Post Author: Erin Hayes


“But let justice roll on like a river, righteousness like a never-failing stream!” Amos 5:24

…One hundred years later, the Negro still is not free. One hundred years later, the life of the Negro is still sadly crippled by the manacles of segregation and the chains of discrimination. One hundred years later, the Negro lives on a lonely island of poverty in the midst of a vast ocean of material prosperity. One hundred years later, the Negro is still languished in the corners of American society and finds himself an exile in his own land. And so we’ve come here today to dramatize a shameful condition.
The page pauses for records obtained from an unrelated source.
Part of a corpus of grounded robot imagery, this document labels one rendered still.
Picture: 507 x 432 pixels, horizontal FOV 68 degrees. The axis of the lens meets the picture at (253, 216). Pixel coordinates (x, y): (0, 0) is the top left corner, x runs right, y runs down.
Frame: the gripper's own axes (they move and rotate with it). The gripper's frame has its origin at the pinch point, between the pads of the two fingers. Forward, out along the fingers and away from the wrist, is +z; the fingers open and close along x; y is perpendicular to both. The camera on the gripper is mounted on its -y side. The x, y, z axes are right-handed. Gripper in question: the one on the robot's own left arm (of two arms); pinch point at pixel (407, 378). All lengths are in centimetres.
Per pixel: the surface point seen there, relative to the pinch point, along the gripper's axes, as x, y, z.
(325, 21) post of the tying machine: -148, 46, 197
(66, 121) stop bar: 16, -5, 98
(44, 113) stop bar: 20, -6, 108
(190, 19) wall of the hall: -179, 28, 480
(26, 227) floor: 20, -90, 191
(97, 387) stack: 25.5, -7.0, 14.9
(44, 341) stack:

“Yet the LORD longs to be gracious to you; he rises to show you compassion. For the LORD is a God of justice. Blessed are all who wait for him!  O people of Zion, who live in Jerusalem, you will weep no more. How gracious he will be when you cry for help! As soon as he hears, he will answer you.” Isaiah 30:18-19

We have also come to this hallowed spot to remind America of the fierce urgency of Now. This is no time to engage in the luxury of cooling off or to take the tranquilizing drug of gradualism. Now is the time to make real the promises of democracy. Now is the time to rise from the dark and desolate valley of segregation to the sunlit path of racial justice. Now is the time to lift our nation from the quicksands of racial injustice to the solid rock of brotherhood. Now is the time to make justice a reality for all of God’s children. It would be fatal for the nation to overlook the urgency of the moment. This sweltering summer of the Negro’s legitimate discontent will not pass until there is an invigorating autumn of freedom and equality.

“He has shown you, O man, what is good. And what does the LORD require of you? To act justly and to love mercy and to walk humbly with your God.” Micah 6:8

There are those who are asking the devotees of civil rights, “When will you be satisfied?” We can never be satisfied as long as the Negro is the victim of the unspeakable horrors of police brutality.

“Blessed are they who maintain justice, who constantly do what is right.” Psalm 106:3

Words from Martin Luther King, Jr’s speech


Erin Hayes is pastor of First Presbyterian Church in Rahwey, New Jersey.